## WHAT YOU SHOULD DO:
Check each line of the entries below for the word "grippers", and copy out the ones that have it.

## SOURCE INFORMATION:

Start of Block

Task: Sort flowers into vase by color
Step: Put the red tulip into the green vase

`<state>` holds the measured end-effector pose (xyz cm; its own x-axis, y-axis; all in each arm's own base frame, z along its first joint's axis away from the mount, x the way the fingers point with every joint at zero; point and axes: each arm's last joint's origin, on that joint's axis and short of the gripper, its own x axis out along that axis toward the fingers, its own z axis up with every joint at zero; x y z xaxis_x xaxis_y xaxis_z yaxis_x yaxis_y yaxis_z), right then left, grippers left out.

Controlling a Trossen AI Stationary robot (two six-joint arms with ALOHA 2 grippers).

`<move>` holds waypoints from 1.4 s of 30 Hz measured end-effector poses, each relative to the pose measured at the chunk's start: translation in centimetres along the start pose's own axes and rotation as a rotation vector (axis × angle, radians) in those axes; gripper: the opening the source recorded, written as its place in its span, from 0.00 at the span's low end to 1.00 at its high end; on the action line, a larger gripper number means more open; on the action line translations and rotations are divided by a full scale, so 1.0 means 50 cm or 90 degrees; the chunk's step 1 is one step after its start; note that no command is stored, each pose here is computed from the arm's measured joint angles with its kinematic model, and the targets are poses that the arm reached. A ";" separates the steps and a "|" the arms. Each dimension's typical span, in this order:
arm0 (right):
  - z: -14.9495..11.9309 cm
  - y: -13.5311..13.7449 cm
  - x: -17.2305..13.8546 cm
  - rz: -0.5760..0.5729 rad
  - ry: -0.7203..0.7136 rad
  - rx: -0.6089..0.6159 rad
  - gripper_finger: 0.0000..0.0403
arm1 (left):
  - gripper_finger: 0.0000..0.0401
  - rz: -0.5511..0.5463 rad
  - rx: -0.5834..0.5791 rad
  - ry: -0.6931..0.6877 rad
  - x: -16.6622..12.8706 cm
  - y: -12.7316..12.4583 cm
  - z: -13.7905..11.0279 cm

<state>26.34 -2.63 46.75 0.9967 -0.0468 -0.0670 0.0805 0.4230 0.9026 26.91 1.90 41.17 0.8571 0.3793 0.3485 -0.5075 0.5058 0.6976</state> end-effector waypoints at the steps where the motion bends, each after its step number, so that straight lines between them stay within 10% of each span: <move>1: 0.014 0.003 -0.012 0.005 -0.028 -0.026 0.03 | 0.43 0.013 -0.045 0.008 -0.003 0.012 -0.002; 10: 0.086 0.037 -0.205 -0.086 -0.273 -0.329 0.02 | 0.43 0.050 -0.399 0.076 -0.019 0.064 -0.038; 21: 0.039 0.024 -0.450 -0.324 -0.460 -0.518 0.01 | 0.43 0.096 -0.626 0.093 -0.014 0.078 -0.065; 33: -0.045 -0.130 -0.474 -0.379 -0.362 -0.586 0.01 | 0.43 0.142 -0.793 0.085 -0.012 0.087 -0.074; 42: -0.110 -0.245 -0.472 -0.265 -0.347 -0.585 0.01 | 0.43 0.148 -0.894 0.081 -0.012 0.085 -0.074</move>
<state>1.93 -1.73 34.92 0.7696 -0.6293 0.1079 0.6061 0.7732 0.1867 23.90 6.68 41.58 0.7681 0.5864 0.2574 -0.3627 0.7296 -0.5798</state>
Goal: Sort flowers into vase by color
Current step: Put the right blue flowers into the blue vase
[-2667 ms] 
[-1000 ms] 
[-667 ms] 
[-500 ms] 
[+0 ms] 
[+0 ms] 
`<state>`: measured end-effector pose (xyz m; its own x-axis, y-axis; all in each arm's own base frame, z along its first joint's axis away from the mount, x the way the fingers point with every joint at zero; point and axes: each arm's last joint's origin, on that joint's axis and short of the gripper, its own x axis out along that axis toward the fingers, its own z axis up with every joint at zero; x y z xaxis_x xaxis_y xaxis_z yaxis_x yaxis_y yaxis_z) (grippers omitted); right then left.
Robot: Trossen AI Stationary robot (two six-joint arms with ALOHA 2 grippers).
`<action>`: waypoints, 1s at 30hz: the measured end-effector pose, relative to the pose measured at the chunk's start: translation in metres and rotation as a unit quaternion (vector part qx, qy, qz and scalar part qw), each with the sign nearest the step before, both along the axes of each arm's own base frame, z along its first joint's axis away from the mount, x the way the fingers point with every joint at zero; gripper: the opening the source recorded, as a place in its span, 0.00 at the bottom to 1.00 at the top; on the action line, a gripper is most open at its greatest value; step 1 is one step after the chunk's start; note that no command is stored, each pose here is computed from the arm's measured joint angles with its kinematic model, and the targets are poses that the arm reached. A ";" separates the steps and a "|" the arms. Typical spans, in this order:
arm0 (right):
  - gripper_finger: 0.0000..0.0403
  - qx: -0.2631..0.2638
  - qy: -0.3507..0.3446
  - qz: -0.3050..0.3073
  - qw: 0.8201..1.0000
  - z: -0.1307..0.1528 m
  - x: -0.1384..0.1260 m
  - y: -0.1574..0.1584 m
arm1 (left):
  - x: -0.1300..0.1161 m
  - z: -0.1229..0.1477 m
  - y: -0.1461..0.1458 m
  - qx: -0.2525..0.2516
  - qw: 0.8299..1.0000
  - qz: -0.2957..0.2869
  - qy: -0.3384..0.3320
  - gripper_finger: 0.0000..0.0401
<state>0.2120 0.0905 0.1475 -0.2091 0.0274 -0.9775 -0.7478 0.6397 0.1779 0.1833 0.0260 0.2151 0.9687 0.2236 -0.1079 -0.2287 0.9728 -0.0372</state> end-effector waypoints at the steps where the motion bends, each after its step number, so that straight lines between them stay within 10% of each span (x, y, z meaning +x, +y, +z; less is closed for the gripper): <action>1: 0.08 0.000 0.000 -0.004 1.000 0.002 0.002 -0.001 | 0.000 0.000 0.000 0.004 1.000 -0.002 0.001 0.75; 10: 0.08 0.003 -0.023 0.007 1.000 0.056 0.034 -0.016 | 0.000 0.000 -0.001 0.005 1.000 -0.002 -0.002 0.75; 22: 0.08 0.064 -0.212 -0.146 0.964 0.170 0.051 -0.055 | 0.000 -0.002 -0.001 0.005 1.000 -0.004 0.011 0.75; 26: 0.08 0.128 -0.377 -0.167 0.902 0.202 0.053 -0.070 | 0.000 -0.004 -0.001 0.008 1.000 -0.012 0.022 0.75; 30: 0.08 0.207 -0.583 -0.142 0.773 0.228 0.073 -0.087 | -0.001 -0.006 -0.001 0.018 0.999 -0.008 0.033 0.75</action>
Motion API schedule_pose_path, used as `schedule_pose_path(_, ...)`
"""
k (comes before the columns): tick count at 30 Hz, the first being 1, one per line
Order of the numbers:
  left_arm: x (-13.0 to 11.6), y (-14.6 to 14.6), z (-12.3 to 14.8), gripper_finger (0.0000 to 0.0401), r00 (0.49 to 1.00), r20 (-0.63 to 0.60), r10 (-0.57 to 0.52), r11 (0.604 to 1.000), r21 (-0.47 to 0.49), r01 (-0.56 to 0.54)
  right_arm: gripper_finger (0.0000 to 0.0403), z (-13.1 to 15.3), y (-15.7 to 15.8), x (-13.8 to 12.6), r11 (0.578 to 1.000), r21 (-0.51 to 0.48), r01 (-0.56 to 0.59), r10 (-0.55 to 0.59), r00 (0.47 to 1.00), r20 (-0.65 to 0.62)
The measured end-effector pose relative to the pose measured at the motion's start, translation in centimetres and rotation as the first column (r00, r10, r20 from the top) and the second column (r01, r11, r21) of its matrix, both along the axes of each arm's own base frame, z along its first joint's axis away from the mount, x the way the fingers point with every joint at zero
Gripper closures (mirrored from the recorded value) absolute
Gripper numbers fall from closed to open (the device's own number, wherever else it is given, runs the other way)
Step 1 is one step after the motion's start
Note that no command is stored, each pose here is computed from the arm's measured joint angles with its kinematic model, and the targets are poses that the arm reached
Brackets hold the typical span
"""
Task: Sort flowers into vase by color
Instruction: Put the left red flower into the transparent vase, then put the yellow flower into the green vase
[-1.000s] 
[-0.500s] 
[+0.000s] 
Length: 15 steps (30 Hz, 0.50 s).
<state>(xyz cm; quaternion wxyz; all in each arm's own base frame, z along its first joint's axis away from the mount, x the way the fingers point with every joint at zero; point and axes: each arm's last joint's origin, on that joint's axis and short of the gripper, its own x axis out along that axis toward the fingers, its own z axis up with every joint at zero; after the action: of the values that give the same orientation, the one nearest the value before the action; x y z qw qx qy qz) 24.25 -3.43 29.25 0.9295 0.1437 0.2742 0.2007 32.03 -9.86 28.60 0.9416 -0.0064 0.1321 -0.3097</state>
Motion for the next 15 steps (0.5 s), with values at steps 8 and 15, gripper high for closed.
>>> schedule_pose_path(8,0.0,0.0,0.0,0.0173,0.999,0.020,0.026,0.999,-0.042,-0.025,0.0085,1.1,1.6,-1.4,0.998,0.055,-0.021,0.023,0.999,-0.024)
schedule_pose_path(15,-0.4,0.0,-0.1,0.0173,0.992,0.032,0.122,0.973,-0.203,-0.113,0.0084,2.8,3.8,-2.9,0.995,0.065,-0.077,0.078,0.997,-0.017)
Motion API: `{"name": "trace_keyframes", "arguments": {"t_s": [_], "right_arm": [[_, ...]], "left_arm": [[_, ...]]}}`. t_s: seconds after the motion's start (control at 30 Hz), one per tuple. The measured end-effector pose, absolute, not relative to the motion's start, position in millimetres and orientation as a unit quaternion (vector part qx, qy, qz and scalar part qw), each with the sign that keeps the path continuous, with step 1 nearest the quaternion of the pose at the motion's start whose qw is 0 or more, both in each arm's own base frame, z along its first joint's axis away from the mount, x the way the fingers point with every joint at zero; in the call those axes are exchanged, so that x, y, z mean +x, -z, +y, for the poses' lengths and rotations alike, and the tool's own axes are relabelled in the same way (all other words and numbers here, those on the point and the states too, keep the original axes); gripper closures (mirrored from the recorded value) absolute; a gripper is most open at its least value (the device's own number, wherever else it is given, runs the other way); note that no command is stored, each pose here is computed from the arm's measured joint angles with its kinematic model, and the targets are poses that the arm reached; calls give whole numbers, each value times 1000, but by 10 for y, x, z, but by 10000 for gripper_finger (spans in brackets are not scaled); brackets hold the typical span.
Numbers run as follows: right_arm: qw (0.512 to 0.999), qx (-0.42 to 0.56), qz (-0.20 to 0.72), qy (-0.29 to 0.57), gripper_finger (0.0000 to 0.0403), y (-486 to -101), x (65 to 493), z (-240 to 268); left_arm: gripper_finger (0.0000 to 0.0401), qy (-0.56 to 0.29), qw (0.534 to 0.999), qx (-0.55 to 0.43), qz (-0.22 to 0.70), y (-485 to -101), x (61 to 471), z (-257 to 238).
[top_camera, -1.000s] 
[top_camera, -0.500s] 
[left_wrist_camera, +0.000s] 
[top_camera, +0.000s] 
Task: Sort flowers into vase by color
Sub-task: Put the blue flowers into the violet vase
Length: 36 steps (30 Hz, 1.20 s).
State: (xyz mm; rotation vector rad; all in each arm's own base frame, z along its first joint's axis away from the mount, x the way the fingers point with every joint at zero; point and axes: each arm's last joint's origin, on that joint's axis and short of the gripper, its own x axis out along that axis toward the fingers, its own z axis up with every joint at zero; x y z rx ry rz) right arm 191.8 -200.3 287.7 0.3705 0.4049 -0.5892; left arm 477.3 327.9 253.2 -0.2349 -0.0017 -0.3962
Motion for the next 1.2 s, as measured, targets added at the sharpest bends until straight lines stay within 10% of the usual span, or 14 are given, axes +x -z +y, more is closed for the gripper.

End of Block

## SOLUTION FOR THIS TASK:
`<state>` holds the measured end-effector pose (xyz cm; its own x-axis, y-axis; all in each arm's own base frame, z along its first joint's axis away from the mount, x the way the fingers point with every joint at zero; point and axes: each arm's last joint's origin, on that joint's axis and short of the gripper, its own x axis out along that axis toward the fingers, its own z axis up with every joint at zero; x y z xaxis_x xaxis_y xaxis_z yaxis_x yaxis_y yaxis_z), right then left, grippers left out.
Controlling a Trossen AI Stationary robot (two six-joint arms with ALOHA 2 grippers).
`<state>`: measured end-effector pose (xyz m; its own x-axis, y-axis; all in each arm's own base frame, z along its first joint's axis away from the mount, x the way the fingers point with every joint at zero; point and axes: each arm's last joint's origin, on that joint's axis and short of the gripper, its own x axis out along that axis toward the fingers, its own z axis up with every joint at zero; x y z xaxis_x xaxis_y xaxis_z yaxis_x yaxis_y yaxis_z) (grippers omitted); right then left.
Robot: Trossen AI Stationary robot (two six-joint arms with ALOHA 2 grippers).

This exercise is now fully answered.